At the top I recognized certain photos; I saw the tsar and tsarina again in front of the Panthéon, then on the banks of the Seine. No, what I was looking for was located farther down, in that compact mass blackened with printer's type. Like an archaeologist, I lifted up one layer after another. Nicholas and Alexandra appeared in places unknown to me. One more layer, and I lost sight of them. Then I saw long battleships on a slack sea, airplanes with ridiculous short wings, soldiers in trenches. In my attempt to locate a trace of the imperial couple, I was now digging at random, mixing up all the cuttings. For a moment the tsar came into view on horseback, an icon in his hands, in front of a row of kneeling foot soldiers… His face seemed aged, somber. But I wanted him to be young again, accompanied by the beautiful Alexandra, cheered by the crowds, celebrated in fervent verses.

It was right at the bottom of the suitcase that I came upon a clue at last. The headline in large letters – "Glory to Russia!" – left no room for doubt. I smoothed out the paper on my knees, as Charlotte used to do, and began softly to mouth the lines:

Great God, there is good news to tell!
With joyful hearts we greet the day,
To see collapse the citadel,
Where slaves once groaned their lives away!
To see a people's pride reborn,
The torch of justice raised on high!
To celebrate this happy morn,
Friends, let your flags and banners fly!

It was only when I reached the chorus that I paused, seized by a doubt: "Glory to Russia "? But what had become of that land, "blond with her corn, white with the white of snow"? That "country fair" whose soul was "rich and rare"? And what were these slaves doing here, groaning their lives away? And who was the tyrant whose downfall was being celebrated?

In confusion, I went on to recite the chorus:

All hail, Russia, all hail to you! People and soldiers together stand! All hail to you, all hail to you, Who now redeem your Fatherland! All hail the Duma's newfound power, Its sovereign voice will soon have spoken, For happiness now comes the hour, With all your chains forever broken.

Suddenly some headlines caught my eye, poised above the lines of verse:

Nicholas II Abdicates: Russia's 1789. Russia Finds Freedom. Kerensky – The Russian Danton. Peter and Paul Fortress – Russia's Bastille – Taken by Storm. Collapse of Autocracy…

Most of these words meant nothing to me. But I grasped the essential. Nicholas was no longer the tsar, and the news of his downfall had inspired an ecstatic explosion of joy among the people who, only yesterday, were cheering him and wishing him a long and prosperous reign. Indeed I had a very clear memory of Heredia's voice, which still echoed round our balcony:

It was thy father forged a bond that tied Russia to France, in brotherly hope allied. Hear now great Tsar, how France and Russia bless Thine own name, with thy patron's name, no less!

Such a reversal seemed to me inconceivable. I could not credit so base a betrayal. Especially on the part of a president of the Republic!

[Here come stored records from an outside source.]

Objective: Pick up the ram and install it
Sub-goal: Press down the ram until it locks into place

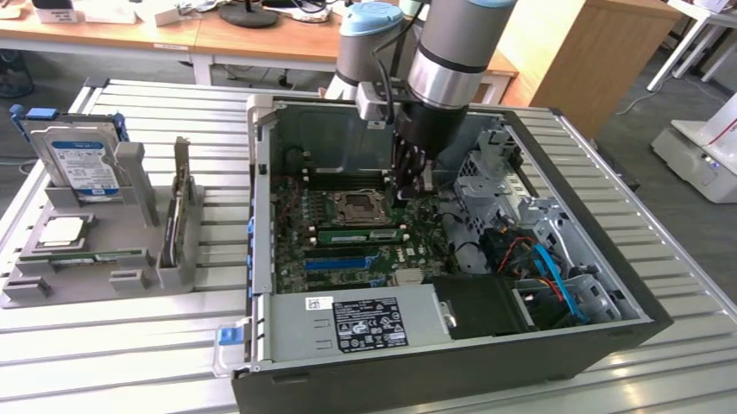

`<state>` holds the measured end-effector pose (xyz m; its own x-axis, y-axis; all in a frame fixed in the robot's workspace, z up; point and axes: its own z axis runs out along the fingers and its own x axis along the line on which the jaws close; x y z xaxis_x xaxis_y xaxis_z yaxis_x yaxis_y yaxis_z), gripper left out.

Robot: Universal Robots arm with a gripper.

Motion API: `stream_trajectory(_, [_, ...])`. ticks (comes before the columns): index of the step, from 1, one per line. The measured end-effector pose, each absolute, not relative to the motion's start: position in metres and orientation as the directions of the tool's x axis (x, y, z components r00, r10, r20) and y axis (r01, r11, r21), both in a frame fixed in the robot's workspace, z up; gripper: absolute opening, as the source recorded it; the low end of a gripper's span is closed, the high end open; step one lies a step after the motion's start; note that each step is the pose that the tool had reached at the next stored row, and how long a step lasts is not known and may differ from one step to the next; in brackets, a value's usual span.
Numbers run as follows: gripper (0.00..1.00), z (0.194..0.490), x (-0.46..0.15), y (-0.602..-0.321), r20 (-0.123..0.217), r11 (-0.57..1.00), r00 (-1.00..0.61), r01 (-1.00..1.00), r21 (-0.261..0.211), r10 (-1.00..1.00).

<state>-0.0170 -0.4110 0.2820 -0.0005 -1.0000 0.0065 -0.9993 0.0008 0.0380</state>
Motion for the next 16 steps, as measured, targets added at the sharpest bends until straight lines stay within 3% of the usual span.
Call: stream_trajectory(16, [0.11,0.2741,-0.0170,-0.4110,0.008,0.001,-0.001,-0.999,0.038,-1.000])
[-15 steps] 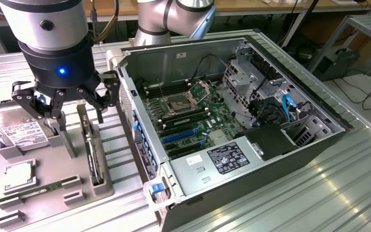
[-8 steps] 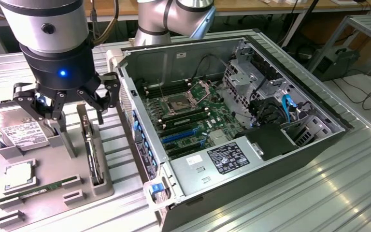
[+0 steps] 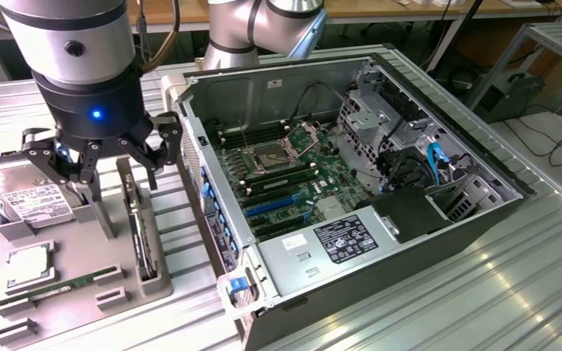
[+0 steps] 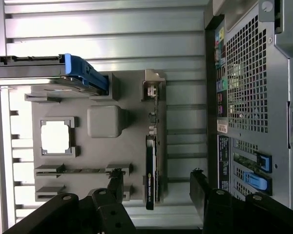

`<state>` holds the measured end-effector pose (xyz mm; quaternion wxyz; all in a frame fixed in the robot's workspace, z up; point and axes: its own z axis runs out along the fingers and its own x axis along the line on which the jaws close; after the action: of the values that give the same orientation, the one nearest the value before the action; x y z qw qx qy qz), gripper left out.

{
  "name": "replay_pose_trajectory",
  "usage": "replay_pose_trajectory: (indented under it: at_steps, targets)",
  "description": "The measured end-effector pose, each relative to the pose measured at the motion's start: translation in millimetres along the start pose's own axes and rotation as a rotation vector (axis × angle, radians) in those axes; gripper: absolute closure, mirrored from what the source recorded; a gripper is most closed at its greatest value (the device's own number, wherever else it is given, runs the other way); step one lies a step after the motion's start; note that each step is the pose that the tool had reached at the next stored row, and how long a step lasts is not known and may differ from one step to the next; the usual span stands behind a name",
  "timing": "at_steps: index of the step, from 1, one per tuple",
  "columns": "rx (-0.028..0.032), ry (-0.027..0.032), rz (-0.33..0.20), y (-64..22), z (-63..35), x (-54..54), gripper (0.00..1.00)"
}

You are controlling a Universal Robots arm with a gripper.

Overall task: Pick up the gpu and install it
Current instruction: 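Pick up the gpu and move the gpu toward the slot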

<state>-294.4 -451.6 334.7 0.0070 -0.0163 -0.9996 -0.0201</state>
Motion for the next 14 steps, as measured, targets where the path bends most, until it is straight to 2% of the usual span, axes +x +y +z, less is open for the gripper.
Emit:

The front door banged. Hastily I gathered up all the papers, closed the suitcase, and pushed it under the bed.

At dusk, because of the rain, Charlotte lit her lamp indoors. We took our places beside her exactly as we used to in our evenings on the balcony. I listened to her story: Nicholas and Alexandra were in their box at the theater, applauding Le Cid. … I observed their faces with a disillusioned sadness. I was the one who had glimpsed the future. This knowledge weighed heavily on my child's heart.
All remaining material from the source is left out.